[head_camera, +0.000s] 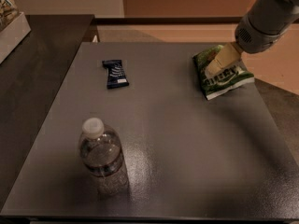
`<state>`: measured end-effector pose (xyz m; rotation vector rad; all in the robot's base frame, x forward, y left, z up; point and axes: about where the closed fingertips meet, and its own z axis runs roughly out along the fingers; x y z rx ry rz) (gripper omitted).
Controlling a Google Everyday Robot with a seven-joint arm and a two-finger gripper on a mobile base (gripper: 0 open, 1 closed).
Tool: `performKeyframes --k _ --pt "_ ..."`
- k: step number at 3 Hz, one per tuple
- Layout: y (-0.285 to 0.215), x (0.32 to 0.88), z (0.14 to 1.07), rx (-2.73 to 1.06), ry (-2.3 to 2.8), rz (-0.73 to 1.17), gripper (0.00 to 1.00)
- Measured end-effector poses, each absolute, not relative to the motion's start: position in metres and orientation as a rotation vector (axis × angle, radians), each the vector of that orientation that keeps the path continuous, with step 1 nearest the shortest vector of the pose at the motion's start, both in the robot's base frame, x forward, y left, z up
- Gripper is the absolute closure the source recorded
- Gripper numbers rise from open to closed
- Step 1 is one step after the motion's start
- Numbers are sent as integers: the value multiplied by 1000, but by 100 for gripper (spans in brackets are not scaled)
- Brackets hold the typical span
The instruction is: Move green jalapeno chip bag near water bottle
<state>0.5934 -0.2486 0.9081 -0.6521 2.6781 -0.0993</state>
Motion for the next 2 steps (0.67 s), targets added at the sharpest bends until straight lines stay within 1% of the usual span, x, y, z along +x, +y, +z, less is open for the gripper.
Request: performKeyframes --k 2 --pt "-245 621 872 -580 2736 -66 0"
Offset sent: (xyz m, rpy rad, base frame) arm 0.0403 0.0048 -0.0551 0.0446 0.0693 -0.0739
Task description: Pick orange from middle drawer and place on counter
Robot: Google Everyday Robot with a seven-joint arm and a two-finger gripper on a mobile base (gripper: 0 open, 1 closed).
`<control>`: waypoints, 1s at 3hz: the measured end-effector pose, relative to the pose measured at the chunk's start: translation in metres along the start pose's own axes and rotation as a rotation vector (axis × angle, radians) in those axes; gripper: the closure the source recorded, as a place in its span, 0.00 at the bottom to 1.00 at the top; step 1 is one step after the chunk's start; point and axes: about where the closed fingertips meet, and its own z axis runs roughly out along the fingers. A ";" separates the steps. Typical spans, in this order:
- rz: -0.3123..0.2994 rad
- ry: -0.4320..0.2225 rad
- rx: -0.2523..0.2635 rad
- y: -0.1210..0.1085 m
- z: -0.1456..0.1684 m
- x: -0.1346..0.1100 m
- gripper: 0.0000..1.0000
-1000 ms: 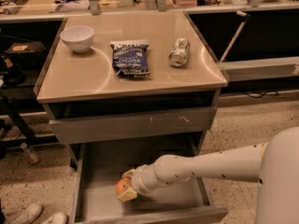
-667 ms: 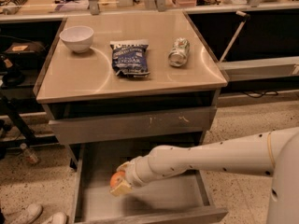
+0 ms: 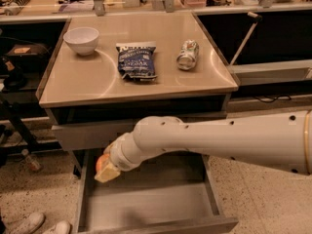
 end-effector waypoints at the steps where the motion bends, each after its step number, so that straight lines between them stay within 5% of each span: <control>1: -0.012 0.002 0.003 0.001 -0.004 -0.005 1.00; 2: -0.025 -0.015 0.011 -0.003 -0.011 -0.015 1.00; 3: -0.088 -0.032 0.056 -0.015 -0.043 -0.057 1.00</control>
Offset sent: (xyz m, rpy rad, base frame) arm 0.0114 0.0043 0.0336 0.0298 -0.0490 0.0119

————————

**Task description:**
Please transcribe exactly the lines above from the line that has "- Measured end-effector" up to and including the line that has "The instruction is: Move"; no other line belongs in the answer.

**Result of this exercise:**
- Measured end-effector poses, each absolute, not relative to the motion's start: position in metres and orientation as a rotation vector (axis × angle, radians), each the vector of that orientation that keeps the path continuous, with step 1 nearest the shortest vector of the pose at the motion's start, both in the robot's base frame, x forward, y left, z up
- Gripper is the absolute closure the source recorded
- Gripper numbers rise from open to closed
- Step 1 is one step after the motion's start
- Numbers are sent as integers: the value multiplied by 1000, but by 100 for gripper (spans in brackets are not scaled)
- Brackets hold the typical span
The instruction is: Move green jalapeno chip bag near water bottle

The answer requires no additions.